(Collected data)
>>>
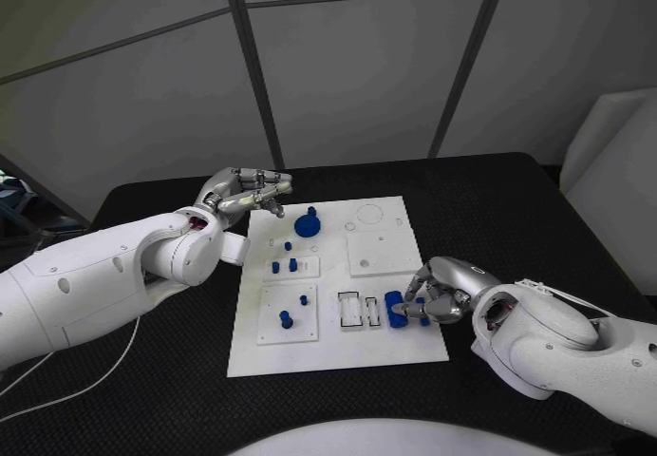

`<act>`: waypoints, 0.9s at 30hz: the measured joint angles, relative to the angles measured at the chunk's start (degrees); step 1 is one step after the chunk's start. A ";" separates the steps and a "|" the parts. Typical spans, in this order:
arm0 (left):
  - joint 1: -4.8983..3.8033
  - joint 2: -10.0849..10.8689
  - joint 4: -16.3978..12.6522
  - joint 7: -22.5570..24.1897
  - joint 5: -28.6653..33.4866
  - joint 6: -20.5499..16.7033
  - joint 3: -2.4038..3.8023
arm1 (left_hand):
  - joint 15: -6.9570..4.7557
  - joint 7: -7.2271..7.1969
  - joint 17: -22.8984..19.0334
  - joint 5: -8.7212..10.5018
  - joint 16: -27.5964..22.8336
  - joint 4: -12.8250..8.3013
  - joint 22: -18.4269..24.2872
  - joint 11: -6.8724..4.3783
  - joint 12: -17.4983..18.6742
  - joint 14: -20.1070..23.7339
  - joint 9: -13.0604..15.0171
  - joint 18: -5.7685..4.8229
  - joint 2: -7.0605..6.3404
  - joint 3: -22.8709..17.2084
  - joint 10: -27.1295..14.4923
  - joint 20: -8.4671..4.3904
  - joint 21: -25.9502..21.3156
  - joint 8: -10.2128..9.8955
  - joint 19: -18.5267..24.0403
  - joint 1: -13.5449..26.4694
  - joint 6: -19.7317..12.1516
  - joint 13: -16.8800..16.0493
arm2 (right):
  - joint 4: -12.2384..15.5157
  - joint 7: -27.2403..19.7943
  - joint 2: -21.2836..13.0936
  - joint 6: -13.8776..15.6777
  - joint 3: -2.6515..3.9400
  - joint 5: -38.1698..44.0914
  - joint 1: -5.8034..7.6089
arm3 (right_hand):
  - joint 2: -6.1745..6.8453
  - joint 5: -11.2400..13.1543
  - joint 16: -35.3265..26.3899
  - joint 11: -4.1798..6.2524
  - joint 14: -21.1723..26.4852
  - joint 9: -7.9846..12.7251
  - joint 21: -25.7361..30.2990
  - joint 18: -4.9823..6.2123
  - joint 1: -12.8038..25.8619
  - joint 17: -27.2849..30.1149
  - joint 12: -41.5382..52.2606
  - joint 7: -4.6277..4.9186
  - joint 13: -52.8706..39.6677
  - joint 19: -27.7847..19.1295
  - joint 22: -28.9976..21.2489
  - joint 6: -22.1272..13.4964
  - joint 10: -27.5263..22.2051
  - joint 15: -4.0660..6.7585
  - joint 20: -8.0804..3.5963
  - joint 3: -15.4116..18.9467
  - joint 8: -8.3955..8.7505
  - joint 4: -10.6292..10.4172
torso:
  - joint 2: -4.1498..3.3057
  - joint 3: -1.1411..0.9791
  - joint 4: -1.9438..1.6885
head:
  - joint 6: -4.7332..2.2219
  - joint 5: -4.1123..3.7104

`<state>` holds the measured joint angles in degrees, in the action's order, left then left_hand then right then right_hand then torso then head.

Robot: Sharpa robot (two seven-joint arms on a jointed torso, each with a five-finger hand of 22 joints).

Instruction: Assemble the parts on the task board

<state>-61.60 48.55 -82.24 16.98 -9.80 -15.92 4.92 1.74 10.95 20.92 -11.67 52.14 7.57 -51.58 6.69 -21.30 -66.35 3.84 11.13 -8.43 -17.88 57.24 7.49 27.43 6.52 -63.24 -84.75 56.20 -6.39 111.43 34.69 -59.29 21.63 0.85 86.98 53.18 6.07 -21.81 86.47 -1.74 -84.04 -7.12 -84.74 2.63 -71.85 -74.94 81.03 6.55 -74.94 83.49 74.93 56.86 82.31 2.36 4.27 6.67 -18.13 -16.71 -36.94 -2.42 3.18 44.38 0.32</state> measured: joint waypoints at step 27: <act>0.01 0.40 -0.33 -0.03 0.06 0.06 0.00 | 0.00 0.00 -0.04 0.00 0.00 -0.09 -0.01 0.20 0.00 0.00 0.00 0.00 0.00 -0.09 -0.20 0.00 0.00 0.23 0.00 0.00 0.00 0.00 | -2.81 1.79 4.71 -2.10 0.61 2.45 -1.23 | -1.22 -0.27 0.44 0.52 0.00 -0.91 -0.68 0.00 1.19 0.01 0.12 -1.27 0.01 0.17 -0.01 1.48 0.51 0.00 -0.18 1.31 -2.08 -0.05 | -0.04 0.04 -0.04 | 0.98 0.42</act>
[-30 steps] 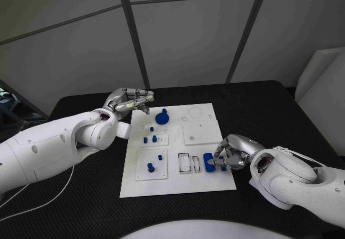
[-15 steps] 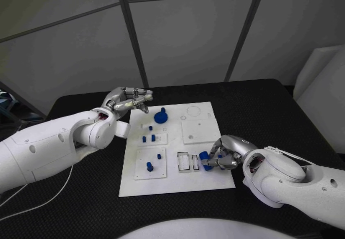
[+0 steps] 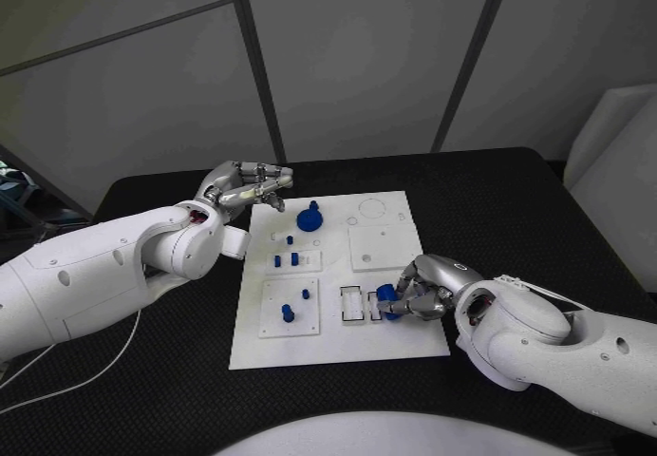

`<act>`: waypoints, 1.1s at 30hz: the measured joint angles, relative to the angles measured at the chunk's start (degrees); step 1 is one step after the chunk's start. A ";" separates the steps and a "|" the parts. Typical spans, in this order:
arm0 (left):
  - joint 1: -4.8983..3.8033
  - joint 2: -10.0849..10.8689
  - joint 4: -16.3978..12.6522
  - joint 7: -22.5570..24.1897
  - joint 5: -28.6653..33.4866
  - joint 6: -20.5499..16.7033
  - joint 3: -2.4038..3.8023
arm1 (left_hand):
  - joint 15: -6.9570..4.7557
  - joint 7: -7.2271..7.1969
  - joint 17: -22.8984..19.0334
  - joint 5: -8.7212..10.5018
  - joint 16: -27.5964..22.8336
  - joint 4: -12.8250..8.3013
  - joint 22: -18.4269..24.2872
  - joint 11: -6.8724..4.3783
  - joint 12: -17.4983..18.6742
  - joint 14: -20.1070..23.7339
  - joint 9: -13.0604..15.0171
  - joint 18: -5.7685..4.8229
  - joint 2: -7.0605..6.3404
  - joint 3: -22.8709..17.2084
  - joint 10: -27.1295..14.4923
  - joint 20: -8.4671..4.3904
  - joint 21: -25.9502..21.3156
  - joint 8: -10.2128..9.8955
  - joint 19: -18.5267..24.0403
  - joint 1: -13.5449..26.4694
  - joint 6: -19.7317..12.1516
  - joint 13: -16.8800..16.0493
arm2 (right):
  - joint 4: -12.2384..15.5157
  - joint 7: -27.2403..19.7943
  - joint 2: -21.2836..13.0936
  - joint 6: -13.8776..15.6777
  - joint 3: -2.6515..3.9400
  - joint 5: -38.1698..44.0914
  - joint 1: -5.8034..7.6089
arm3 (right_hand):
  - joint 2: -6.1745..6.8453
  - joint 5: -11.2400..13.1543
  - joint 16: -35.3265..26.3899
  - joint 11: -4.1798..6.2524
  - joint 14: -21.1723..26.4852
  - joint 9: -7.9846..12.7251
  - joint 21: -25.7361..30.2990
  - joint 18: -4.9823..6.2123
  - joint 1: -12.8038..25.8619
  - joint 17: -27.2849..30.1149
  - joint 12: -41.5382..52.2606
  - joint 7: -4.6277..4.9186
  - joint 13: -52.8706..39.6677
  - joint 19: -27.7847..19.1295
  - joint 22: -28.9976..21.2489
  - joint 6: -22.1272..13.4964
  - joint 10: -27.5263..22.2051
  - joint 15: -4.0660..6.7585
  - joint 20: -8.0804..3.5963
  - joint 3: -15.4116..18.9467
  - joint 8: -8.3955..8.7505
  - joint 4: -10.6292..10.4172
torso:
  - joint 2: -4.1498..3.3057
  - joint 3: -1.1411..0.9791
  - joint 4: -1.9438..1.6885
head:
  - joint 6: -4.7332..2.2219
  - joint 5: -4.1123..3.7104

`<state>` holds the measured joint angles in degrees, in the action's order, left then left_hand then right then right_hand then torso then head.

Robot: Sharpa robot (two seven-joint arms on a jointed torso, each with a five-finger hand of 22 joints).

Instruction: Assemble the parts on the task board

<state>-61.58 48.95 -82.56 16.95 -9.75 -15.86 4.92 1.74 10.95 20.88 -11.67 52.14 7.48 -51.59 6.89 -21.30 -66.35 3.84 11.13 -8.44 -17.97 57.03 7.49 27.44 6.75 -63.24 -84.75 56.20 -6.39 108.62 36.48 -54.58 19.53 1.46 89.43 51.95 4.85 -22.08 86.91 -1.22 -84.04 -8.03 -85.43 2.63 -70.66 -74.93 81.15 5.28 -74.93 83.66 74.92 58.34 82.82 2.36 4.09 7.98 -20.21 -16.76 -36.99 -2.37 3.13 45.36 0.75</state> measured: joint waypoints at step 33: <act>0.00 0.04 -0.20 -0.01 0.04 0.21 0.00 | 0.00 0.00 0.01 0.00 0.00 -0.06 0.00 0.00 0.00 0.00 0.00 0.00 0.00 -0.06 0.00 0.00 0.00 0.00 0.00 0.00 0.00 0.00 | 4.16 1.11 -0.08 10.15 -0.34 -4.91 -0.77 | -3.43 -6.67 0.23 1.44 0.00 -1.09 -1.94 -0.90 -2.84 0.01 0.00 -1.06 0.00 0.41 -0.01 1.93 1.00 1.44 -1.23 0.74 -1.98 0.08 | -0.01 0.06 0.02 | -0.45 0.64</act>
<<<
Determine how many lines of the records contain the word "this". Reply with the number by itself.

EXERCISE RESULT:
2